Critical minimum water flux for alumina particle with diameter of 5 mm.
Figure 19 shows the critical minimum water fluxes j L,min for (a) d = 3 mm and (b) d = 5 mm. The experimental conditions were Cratio = 0, D = 18 mm, and a water temperature of 15°C. The critical fluxes decrease with increasing frequency. According to the experimental results in Figures 9(c) and 9(d), the chance of particles passing in the center region is higher for a larger frequency, because the reverse flow occurs more frequently. Since the liquid velocity is large in the center region and small in the vicinity of the pipe wall, the critical minimum water flux becomes small with increasing frequency of pulsation.
Critical minimum water fluxes under various pulsating flow conditions.
The critical fluxes also decrease with increases in the V values. This can be explained using the results of the numerical simulations. Figure 20 shows a comparison of the time variation of the axial velocity distribution in the radial direction near the outlet of the pipe.
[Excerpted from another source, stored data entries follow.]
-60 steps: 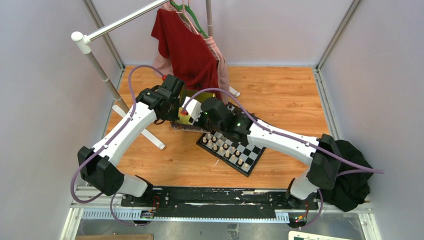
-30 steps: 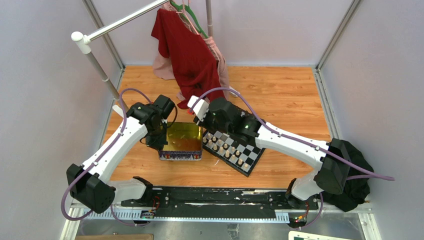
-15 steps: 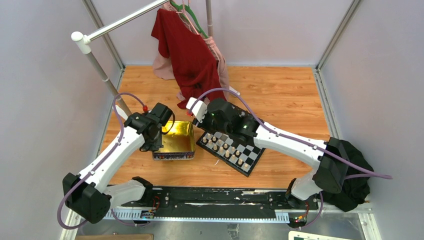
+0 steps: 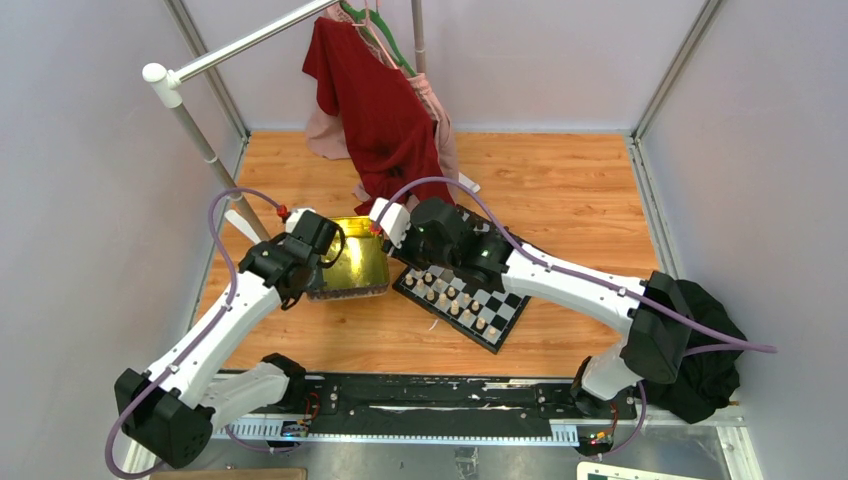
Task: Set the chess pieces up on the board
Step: Adjust the storage box.
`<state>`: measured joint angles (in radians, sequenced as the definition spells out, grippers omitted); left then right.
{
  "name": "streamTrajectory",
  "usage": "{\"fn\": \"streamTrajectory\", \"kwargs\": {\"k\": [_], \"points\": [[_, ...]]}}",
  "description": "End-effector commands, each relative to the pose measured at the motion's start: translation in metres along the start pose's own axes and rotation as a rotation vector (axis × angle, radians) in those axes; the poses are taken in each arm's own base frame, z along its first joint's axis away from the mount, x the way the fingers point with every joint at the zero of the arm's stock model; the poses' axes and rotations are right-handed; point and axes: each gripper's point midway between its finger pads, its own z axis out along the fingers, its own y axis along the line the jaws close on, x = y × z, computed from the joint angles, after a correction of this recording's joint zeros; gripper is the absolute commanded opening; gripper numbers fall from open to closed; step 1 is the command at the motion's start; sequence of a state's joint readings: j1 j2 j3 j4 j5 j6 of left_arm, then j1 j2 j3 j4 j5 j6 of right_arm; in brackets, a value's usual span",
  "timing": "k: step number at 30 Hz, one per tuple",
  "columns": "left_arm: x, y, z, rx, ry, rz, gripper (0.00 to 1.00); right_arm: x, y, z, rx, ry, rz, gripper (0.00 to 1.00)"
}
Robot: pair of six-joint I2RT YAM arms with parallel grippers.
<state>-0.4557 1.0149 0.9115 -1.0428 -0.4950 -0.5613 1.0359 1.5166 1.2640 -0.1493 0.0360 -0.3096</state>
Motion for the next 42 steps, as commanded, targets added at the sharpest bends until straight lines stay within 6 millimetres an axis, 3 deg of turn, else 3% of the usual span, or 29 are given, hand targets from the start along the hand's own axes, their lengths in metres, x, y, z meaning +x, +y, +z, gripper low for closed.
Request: {"fn": "streamTrajectory", "kwargs": {"k": [1, 8, 18, 22, 31, 42], "points": [[-0.035, -0.007, -0.003, 0.035, -0.16, -0.059, 0.0, -0.003, 0.001, 0.005, -0.006, -0.028, 0.026, 0.38], [-0.056, -0.008, -0.004, 0.044, -0.281, -0.126, 0.0, -0.006, 0.007, 0.009, -0.043, -0.041, 0.041, 0.41], [-0.054, -0.009, 0.005, 0.037, -0.311, -0.202, 0.0, -0.027, 0.01, 0.019, -0.088, -0.043, 0.107, 0.51], [-0.055, -0.004, 0.008, 0.017, -0.345, -0.281, 0.0, -0.035, 0.002, 0.021, -0.053, -0.046, 0.136, 0.54], [-0.055, 0.001, 0.012, 0.046, -0.443, -0.488, 0.0, -0.029, -0.016, 0.05, -0.014, 0.028, 0.24, 0.59], [-0.052, -0.009, 0.015, 0.11, -0.442, -0.549, 0.0, -0.018, -0.025, 0.07, 0.01, 0.074, 0.265, 0.61]]}}
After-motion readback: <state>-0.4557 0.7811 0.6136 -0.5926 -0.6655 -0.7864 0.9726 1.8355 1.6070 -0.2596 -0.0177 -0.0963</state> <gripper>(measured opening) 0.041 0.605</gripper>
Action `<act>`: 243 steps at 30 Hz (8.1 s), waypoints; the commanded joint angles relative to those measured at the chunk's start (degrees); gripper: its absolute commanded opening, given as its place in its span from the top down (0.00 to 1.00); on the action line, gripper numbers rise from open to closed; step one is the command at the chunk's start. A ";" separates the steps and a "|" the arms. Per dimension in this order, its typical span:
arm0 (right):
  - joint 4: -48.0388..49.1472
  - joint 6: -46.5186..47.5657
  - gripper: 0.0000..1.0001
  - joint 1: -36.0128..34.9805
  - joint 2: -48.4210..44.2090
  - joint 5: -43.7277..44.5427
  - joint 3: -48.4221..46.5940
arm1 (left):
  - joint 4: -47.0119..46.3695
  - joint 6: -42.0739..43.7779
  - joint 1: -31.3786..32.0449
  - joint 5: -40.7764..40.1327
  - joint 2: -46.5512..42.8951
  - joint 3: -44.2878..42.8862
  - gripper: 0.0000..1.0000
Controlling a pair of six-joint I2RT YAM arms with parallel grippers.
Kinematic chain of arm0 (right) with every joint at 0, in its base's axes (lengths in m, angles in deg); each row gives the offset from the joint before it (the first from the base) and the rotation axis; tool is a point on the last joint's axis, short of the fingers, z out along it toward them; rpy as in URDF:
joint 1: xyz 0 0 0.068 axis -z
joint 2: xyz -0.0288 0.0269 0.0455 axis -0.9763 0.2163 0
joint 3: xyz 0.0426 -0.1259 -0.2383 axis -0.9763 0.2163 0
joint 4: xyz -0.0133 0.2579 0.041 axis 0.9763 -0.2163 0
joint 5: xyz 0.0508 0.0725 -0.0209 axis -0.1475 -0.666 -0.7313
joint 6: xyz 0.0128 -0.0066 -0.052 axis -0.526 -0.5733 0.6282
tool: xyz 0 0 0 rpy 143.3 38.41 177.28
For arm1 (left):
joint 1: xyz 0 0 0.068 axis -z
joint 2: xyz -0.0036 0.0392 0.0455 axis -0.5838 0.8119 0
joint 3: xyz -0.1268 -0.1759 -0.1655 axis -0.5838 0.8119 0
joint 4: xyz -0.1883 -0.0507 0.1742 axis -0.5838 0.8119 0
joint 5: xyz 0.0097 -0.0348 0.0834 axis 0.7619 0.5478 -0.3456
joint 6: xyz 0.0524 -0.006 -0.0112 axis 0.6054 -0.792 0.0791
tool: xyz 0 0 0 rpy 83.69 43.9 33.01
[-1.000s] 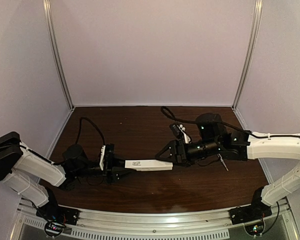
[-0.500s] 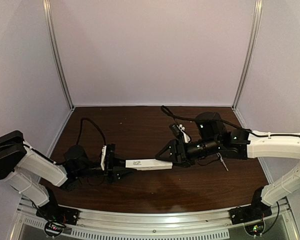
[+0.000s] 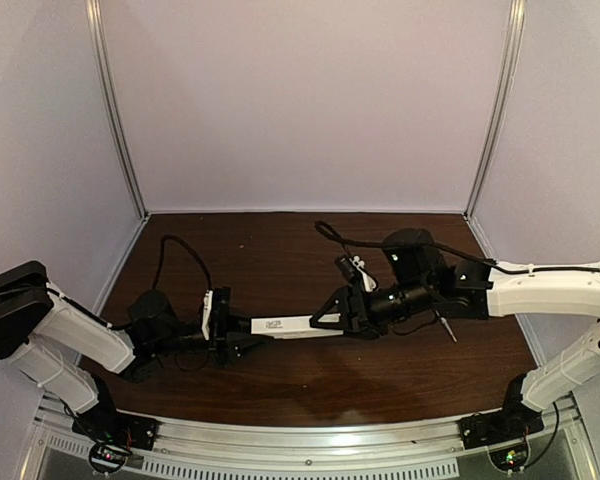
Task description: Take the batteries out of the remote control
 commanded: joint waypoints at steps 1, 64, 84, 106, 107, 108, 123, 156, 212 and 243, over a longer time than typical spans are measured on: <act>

The flow conditions are (V, F, Cratio,j L ) = (1.0, 3.33 Hz, 0, 0.52 m/s) and (0.15, 3.33 Hz, 0, 0.52 m/s). The reverse flow occurs for a longer period for a larger V value. The peak velocity of the reverse flow is also larger. Thus, the radially inward drag force acts on a particle near the pipe wall more appreciably for a larger V value, and the chance of particles being located in the center increases. The experimental data in Figures 9(a) and 9(b) are consistent with this explanation. Consequently, the critical minimum water flux becomes small with increasing V.

Effect of V value on calculated velocity profile for F = 3.33 Hz, Cratio = 0.0, and j L = 0.52 m/s.
6. Conclusions
The transport characteristics of single solid particles in pulsating pipe flows were investigated. The three-dimensional particle motion was observed using two digital video cameras. Further, two types of numerical simulations were carried out. The main results are summarized below.
The particle is lifted upward along the pipe wall in steady upward flows because of the vertical velocity profile of the liquid in the radial direction. In pulsating upward flows, the particle moves upward with an up-and-down motion. The particle was located near the pipe wall and then near the center axis, because of the occurrence of reverse flow near the pipe wall.
The numerical simulations revealed that the liquid velocity profile is almost flat near the center axis in the pulsating pipe flows at small Cratio. In such a case, the one-dimensional simulations carried out for tracking the particle motion are valid. With increasing Cratio and V values, the liquid mean velocity profile approaches the steady-state distribution.
The critical minimum flux for transporting single particles depends on the pulsating pattern. Under the present experimental conditions, the critical fluxes decrease with decreases in Cratio, with increases in F, and with increases in V.